Accès et procédure collective. La notion d’accès doit aussi être pensée au regard de la procédure collective dont la finalité est de redresser l’activité de l’entreprise ou de permettre la liquidation de ses actifs en vue du paiement des créanciers. On s’aperçoit à ce niveau que les co-contractants ont souvent tendance, à tort, à faire du redressement ou de la liquidation judiciaire une condition suffisante de l’accès aux sources. Or si en période de redressement cet accès nous paraît légitime en cas de défaillances caractérisées (erreurs bloquantes non corrigées par exemple) ce même accès semble se heurter à l’ordre public de la procédure collective lorsque cette même défaillance n’est pas établie. Dans le même ordre d’idée, il semble qu’il y ait une distinction à faire dans le contrat entre la liquidation judiciaire avec reprise des engagements par un tiers et la liquidation sans reprise. En effet, seul le dernier cas met en péril l’utilisateur et justifie un accès aux sources. Il est donc important lors de la rédaction des clauses de veiller au respect de l’ordre public protecteur de la procédure collective sans quoi ces clauses pourraient être privées de tout effet. Enfin, on précisera dans le même ordre d’idée, que des contrats prévoyant un accès au source passés pendant la période suspecte pourront également être annulés(voir Voir L 621-107 du code de commerce.).

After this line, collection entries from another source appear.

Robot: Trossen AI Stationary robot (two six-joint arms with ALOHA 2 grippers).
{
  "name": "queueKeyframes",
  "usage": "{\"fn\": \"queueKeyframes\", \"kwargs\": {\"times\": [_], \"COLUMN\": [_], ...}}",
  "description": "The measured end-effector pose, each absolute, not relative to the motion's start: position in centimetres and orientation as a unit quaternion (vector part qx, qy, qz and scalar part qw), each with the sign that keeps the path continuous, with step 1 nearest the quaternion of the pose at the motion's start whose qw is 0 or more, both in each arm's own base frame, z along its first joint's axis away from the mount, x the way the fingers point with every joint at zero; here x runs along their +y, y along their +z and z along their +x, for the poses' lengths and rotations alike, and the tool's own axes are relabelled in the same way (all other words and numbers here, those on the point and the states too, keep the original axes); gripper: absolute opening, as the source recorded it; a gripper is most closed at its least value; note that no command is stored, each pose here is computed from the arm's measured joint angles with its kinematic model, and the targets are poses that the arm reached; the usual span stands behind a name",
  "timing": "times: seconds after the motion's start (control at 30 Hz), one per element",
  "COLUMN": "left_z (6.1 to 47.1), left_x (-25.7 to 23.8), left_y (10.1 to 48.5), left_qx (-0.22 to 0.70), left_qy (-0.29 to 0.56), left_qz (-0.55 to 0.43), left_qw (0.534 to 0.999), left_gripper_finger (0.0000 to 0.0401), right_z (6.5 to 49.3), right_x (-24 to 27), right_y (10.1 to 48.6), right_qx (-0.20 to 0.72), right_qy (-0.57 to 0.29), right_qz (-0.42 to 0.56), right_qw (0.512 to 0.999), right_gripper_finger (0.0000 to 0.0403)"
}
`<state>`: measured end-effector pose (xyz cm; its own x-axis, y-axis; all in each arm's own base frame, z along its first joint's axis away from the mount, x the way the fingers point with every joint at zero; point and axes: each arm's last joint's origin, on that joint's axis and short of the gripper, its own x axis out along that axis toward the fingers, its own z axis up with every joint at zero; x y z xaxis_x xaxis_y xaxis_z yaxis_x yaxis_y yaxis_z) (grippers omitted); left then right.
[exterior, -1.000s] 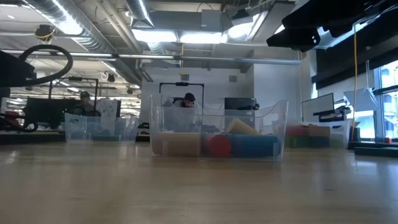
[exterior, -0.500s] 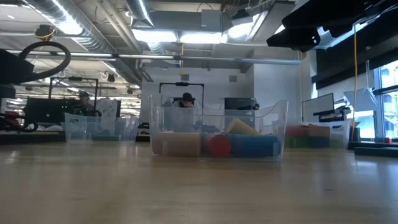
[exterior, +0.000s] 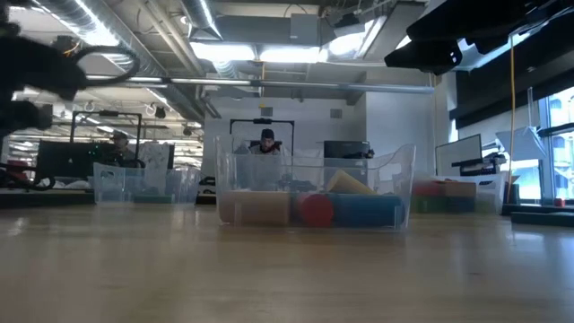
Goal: Sort blocks by size
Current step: Put the pink rectangular block into the top left transparent bin
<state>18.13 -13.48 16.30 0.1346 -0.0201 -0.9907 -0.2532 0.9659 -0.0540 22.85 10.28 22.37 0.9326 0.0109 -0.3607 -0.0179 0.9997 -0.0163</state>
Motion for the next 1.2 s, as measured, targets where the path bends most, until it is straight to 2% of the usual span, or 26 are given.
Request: {"fn": "queueKeyframes", "kwargs": {"times": [0.13,0.37,0.53,0.7,0.87,1.07,1.2], "left_z": [18.8,19.4,19.4,19.2,19.0,18.8,18.6], "left_x": [-12.5,-9.6,-6.9,-3.9,-1.0,2.7,5.4], "left_y": [18.0,20.7,22.6,24.1,25.0,25.2,25.4], "left_qx": [0.621,0.564,0.509,0.448,0.409,0.418,0.414], "left_qy": [0.072,0.072,0.108,0.190,0.286,0.373,0.420], "left_qz": [-0.110,-0.099,-0.087,-0.063,-0.025,0.044,0.036], "left_qw": [0.773,0.817,0.849,0.871,0.866,0.827,0.807], "left_gripper_finger": [0.0110,0.0104,0.0113,0.0112,0.0113,0.0118,0.0119], "right_z": [22.9,22.9,22.8,22.8,22.8,22.8,22.8], "right_x": [10.3,10.3,10.3,10.3,10.3,10.2,10.2], "right_y": [22.4,22.4,22.3,22.3,22.3,22.2,22.2], "right_qx": [0.184,0.184,0.184,0.184,0.186,0.190,0.190], "right_qy": [0.007,0.007,0.007,0.007,0.007,0.002,0.002], "right_qz": [-0.010,-0.010,-0.010,-0.010,-0.011,-0.014,-0.014], "right_qw": [0.983,0.983,0.983,0.983,0.982,0.982,0.982], "right_gripper_finger": [0.0285,0.0285,0.0285,0.0285,0.0285,0.0285,0.0285]}}
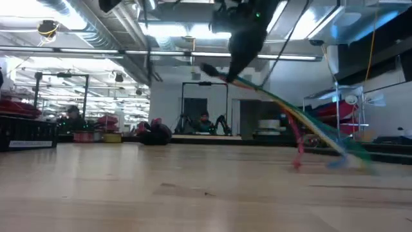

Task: Ziptie cables
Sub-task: Wrap the black zip tie loop on the cables

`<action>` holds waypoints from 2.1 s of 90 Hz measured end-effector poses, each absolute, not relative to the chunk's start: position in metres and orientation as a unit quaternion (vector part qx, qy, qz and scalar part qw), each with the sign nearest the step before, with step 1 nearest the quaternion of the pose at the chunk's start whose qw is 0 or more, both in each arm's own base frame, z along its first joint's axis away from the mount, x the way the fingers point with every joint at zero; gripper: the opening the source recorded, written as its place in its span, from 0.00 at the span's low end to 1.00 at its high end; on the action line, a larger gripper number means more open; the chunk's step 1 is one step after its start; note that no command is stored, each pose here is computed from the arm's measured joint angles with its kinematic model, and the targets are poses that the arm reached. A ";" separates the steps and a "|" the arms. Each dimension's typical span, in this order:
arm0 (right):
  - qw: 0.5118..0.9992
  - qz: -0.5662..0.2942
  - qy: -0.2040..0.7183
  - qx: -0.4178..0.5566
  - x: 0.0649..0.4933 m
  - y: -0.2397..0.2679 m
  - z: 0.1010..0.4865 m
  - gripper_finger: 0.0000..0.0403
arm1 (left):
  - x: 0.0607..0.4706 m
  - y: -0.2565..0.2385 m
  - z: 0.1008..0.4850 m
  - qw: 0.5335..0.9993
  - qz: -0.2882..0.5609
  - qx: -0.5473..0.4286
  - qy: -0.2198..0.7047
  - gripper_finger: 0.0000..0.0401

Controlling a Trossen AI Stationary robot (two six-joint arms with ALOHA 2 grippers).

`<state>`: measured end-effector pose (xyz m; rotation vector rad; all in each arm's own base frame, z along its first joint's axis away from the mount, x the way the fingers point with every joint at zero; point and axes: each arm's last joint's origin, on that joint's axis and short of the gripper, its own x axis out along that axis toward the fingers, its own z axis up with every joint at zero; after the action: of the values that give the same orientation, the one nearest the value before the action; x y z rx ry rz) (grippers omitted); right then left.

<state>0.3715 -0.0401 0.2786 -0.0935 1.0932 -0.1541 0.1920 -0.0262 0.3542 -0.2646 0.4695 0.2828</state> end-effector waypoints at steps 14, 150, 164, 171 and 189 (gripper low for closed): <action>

La notion de source. Le code de la propriété intellectuelle ne définit par la notion de logiciel. Il ne faut donc pas s’étonner qu’il ne définisse pas non plus celle de source. C’est en fait une définition pragmatique qui doit s’imposer dans les contrats d’entiercement. Les sources doivent notamment être considérées comme l’ensemble des informations nécessaires pour assurer la maintenance corrective, évolutive, et réglementaire du logiciel. L’utilisateur devra veiller à ce que les sources déposées correspondent à l’exécutable qui lui a été remis. L’Agence pour la Protection des Programmes propose à ce titre la procédure de dépôt contrôlé. Il peut être utile également de s’assurer de la qualité de la source déposée en faisant effectuer un diagnostic de pérennité. Cela permettra de vérifier si les sources ont été rédigées dans les règles de l’art et sont correctement documentées pour qu’un tiers puisse sans difficulté en reprendre la maintenance. Ce diagnostic sera l’occasion de lister les outils de développement nécessaires à l’exploitation des sources. On retiendra que si des outils de développement spécifiques sont identifiés, il sera sans doute utile de veiller à ce qu’ils soient également déposés avec le source lui-même. Dans ce cas, le contrat de séquestre devra prévoir une licence d’utilisation des outils pour l’exercice des droits d’accès.